Somewhere between Louise Bourgeois's maternal minimalism and Yayoi Kusama's sui generis basket weaving to the ideas of Buckminster Fuller, Asawa conjured her own signature mix of minimalism and play.
For the first time in 50 years, a major selection of Asawa's work will come to New York, in a rare solo exhibition presented by Christie's.
Born in 1926 in Norwalk, California, Asawa was sent to an internment camp as a teenager along with 120,000 other Japanese-Americans. It was here that she received guidance from professional artists working in the camps, using artistic freedom as her personal rights were stripped away.

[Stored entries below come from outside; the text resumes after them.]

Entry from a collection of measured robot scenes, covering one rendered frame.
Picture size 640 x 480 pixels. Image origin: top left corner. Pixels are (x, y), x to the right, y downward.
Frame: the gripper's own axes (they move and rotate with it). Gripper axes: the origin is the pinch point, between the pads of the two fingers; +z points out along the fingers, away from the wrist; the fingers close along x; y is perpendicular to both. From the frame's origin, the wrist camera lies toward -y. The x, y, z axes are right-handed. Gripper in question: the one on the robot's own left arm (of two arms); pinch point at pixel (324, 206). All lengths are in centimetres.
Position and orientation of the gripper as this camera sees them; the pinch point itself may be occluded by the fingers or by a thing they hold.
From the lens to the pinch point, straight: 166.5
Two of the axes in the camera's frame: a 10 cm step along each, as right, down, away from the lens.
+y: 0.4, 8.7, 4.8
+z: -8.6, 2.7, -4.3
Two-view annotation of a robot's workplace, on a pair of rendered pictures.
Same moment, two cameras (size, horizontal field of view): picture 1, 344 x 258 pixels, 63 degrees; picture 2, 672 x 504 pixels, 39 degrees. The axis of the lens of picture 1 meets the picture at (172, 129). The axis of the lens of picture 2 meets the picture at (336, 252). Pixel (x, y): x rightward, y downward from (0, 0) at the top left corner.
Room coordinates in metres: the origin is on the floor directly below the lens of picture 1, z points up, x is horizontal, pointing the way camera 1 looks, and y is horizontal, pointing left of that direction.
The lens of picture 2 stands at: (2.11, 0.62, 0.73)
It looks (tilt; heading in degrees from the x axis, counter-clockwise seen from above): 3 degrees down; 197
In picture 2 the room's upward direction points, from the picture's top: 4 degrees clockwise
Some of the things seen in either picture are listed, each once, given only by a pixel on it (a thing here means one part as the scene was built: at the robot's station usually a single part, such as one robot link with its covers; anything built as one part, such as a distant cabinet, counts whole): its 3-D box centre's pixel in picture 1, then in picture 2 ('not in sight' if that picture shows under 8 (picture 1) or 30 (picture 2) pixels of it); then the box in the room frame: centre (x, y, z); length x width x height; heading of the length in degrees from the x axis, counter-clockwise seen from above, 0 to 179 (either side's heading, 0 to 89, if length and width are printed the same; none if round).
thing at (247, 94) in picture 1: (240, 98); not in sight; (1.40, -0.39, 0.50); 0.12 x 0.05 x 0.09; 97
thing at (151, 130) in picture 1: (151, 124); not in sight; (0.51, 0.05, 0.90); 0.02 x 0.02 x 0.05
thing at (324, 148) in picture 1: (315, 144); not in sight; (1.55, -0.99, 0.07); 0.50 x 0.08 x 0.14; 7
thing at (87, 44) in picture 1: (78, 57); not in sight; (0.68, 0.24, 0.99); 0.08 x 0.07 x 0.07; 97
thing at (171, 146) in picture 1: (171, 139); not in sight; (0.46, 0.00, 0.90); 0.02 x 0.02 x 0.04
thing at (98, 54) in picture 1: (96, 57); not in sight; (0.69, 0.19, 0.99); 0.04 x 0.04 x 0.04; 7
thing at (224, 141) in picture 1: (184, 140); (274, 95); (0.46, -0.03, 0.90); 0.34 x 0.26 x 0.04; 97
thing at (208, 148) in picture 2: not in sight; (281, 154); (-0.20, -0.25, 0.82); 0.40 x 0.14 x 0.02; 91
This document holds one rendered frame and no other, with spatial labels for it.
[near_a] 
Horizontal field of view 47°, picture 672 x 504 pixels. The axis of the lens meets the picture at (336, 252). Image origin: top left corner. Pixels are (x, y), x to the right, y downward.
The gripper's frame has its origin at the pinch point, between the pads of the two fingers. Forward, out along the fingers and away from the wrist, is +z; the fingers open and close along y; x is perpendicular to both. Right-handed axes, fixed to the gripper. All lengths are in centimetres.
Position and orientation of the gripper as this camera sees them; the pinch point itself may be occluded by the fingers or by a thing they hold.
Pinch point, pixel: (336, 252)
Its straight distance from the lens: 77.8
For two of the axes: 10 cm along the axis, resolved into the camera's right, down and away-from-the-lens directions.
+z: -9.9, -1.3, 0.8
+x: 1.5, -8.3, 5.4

Asawa remarkably harbors no ill will regarding the injustices she was forced to endure at the time: "I hold no hostilities for what happened; I blame no one," she said in a statement. "Sometimes good comes through adversity. I would not be who I am today had it not been for the Internment, and I like who I am."

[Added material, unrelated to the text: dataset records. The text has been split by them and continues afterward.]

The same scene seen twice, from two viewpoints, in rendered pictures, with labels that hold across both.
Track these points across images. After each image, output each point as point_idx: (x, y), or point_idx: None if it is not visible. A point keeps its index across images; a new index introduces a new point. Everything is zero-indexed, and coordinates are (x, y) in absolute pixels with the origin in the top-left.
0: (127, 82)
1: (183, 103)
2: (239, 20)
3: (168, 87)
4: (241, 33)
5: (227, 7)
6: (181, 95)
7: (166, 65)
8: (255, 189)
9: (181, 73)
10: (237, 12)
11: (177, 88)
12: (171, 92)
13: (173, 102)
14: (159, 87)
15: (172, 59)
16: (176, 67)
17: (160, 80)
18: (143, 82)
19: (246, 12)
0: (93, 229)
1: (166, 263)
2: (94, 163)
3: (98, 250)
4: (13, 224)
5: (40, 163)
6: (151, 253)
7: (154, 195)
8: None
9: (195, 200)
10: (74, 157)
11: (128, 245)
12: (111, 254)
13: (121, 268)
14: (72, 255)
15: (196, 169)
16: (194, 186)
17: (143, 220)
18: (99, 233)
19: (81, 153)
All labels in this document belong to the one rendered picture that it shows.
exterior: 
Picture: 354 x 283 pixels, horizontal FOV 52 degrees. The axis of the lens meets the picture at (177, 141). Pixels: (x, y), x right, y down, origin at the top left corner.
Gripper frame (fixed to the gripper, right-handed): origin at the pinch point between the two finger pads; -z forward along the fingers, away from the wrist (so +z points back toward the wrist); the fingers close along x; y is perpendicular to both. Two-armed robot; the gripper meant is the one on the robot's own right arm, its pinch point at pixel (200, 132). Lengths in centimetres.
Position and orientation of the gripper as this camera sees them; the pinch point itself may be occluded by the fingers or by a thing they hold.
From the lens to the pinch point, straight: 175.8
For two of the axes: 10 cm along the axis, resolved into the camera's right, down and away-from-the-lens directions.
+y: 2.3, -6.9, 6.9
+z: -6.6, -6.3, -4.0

Asawa's works invite endless curiosity and wonder to dwell upon the simplest of contours, curves, loops and lines. Best known for her wire sculptures, Asawa brought out the natural qualities of inorganic materials, showing the life inherent in every object no matter how banal or industrial. Growing up in a Buddhist family, Asawa incorporated their ideals of transforming the everyday in her pieces.
Regrettably but perhaps not surprisingly, Asawa has often been dismissed by the art establishment. She received a long-overdue first retrospective in 2006 at the De Young in San Francisco, which was a start.
"Because her work uses nontraditional materials and a manual method that appears related to knitting, weaving and craft, it is often overlooked in discussions of modernist sculpture,” Dr. Cornell, Director of Contemporary Art Projects at the De Young, said in a statement.
Ruth Asawa's "Objects and Apparitions" will feature approximately 50 of her drawings and sculptures. The exhibition is on view at Rockefeller Center in New York until May 31.
In the meantime, check out Yayoi Kusama's retrospective and let us know what differences and similarities you see between the game-changing Japanese female artists.
Correction: An earlier edition of this article stated Asawa was born in Norfolk, when in fact she was born in Norwalk. We regret the error.